One indication came on Oct. 18, when Citigroup (C) reported a third-quarter profit of $2.15 billion, easily beating analysts' expectations and sending the company's shares higher by 5%. That lifted all banks shares, which had lost $50 billion in valuation at the end of the previous week because of concerns about foreclosure losses.
But Citi indicated that it had managed to sidestep the problems facing banking rivals JPMorgan Chase (JPM), Bank of America (BAC) and Wells Fargo (WFC), which have announced moratoriums on foreclosures while they study whether they acted improperly in the process of documenting foreclosures prior to sales. "We believe that our overall process is sound, and our reviews indicate that nothing is amiss," says John Gerspach, Citi's chief financial officer.
The current mortgage crisis could hurt bank earnings in several possible ways, not all of them directly related to the foreclosure problem.
Investors to Banks: Take It Back
The first is what the banks have termed "putbacks," but are really repurchases of mortgages. Most banks don't keep mortgages on their books any more. Instead, they pool home loans together and sell slices of those bundled securities to investors, who assume the credit and interest rate risk on the underlying loans.
When they sell the loans, the banks make "representations and warrants" to the investors that the borrowers meet certain loan criteria, such as the level of their FICO credit scores or their income.
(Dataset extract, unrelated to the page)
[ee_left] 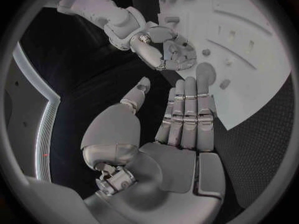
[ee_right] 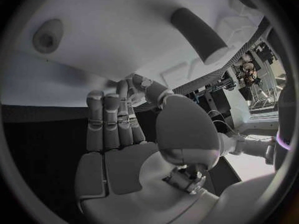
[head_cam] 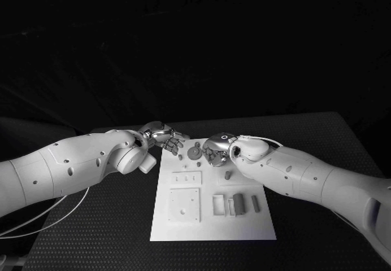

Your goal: Assemble the parts on the task board

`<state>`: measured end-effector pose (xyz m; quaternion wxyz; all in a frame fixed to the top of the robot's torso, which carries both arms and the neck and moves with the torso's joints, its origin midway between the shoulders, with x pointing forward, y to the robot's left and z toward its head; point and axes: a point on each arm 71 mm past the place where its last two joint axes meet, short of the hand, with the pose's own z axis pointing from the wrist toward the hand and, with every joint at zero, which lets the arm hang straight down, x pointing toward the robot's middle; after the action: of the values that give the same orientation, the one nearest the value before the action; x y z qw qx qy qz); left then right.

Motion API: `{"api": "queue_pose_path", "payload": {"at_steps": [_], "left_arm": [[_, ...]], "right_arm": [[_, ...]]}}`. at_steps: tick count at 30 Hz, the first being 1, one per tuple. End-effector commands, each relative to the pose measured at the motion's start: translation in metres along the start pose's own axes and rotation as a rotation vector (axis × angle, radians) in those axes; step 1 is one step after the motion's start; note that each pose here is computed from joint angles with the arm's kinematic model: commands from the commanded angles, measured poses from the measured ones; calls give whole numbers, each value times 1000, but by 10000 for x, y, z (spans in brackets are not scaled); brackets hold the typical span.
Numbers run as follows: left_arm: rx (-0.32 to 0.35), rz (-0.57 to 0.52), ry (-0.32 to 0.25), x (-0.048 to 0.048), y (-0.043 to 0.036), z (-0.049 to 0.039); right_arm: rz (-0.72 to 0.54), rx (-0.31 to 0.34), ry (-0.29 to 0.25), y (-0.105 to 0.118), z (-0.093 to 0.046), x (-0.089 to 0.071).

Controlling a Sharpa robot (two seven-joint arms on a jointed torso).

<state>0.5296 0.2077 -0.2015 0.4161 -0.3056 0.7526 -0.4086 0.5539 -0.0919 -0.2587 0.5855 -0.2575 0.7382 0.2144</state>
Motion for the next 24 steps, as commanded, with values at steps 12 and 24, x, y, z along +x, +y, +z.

If it turns out later that this information is wrong, the investor can force the bank to repurchase the mortgage from the trust that holds them.
JPMorgan analysts said in a report released Oct. 18 that the putback risk to the industry as a whole might be as high as $55 billion to $120 billion. They said those losses would probably be realized over a period of about five years, so the annual total might run at $10 billion to $25 billion.
Squeezing Every Penny
The JPMorgan estimate was different for loans securitized by government-controlled agencies like Fannie Mae and Freddie Mac. With Congress in an uproar about Fannie's and Freddie's losses, now estimated at $140 billion, the government will likely try to squeeze every penny out of the banks that it can, given that they're now making large profits after being bailed out by taxpayers.
The JPMorgan analysts said the agencies are likely to try to force the banks to take back about 25% of defaulted loans, with about 40% of those demands being successful.
With private sector securitization of mortgages, banks have less recourse to complain about fraud and other misstatements, so repurchases of mortgages would have only a 20% success rate, leading to an estimated 5% loss on defaulted loans.
JPMorgan itself acknowledged this last week when it released its own third-quarter earnings and disclosed that it had put aside an additional $622 million in reserves to cover losses from forced repurchases of mortgages. That didn't seem to have hurt JPMorgan's stock: It was up 2.5% on Oct. 18.
Potential Fines and Penalties
Al Savastano, banking analyst at Macquarie Securities in New York, says the repurchase problem is likely to fester for years and that it's hard to know how much each bank faces in losses. "We think it's going to be an earnings issue, not a capital issue," Savastano says. 'We are a lot more comfortable trying to estimate credit losses than this."
"We believe that the big banks have the capacity to withstand potential setbacks from the foreclosure moratoriums and related issues as they currently stand, and we believe these issues should ultimately prove manageable in the context of large bank franchises," say CreditSights research analysts.
Based on a potential fine of $25,000 for each false affidavit filed -- the banks have to attest that they reviewed each loan file, but in many cases, they didn't -- CreditSIghts estimates JPMorgan could face $2 billion to $3 billion in fines, which could possibly be settled for $500 million to $1 billion. The CreditSights analysts say BofA and Wells Fargo also might face a similar amount.